Task to carry out: Would you please retype, exactly, the lines of the listing below between the line with "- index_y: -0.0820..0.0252" and the line with "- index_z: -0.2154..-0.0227", inclusive?

##############################

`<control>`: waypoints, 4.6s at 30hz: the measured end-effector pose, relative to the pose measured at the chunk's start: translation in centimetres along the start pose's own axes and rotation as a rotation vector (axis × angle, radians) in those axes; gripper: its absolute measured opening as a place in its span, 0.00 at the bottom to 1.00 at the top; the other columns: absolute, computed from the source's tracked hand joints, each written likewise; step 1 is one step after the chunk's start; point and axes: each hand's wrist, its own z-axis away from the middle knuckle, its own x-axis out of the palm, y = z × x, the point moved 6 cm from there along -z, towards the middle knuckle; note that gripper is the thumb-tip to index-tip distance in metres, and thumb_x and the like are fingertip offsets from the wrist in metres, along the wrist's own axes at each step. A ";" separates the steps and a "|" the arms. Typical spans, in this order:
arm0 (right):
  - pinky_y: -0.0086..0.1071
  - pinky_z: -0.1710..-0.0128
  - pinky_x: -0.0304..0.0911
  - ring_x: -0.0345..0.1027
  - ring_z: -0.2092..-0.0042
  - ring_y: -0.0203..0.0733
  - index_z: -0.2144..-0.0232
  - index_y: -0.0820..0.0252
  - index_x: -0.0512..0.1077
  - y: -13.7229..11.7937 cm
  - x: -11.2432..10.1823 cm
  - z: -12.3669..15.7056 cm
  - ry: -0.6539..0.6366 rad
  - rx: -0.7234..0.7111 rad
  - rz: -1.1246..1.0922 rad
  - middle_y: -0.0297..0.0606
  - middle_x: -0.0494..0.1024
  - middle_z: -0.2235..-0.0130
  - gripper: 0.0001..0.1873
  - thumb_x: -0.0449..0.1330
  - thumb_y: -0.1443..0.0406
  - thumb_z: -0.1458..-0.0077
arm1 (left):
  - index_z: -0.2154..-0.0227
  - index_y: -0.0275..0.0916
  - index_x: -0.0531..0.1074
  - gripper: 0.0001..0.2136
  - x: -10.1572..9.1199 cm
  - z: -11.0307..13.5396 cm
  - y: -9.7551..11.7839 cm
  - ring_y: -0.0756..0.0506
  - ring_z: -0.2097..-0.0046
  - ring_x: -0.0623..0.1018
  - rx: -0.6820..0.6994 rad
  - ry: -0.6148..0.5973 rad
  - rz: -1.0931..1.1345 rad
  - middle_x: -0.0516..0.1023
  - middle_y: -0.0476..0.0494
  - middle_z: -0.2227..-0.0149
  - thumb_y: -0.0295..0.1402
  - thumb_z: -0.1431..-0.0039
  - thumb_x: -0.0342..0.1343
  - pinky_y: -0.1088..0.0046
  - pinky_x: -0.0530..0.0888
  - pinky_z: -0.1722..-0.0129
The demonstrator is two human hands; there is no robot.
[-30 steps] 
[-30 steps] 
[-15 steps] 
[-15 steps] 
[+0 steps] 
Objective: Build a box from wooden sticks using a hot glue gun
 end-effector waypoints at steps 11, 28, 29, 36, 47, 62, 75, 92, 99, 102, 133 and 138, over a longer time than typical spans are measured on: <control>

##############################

Result:
  - index_y: -0.0820..0.0252
  - index_x: -0.0512..0.1077
  - y: -13.7229..11.7937 cm
  - x: -11.2432..10.1823 cm
  - z: -12.3669..15.7056 cm
  - ry: -0.6539..0.6366 rad
  - rx: -0.7234..0.7111 rad
  - rz: -1.1246..1.0922 rad
  - middle_y: -0.0297..0.0606
  - middle_x: -0.0494..0.1024
  - middle_z: -0.2235..-0.0130
  - gripper: 0.0001..0.1873
  - thumb_x: -0.0449..0.1330
  - thumb_y: -0.1443..0.0406
  - thumb_z: -0.1458..-0.0077
arm1 (left):
  - index_z: -0.2154..-0.0227

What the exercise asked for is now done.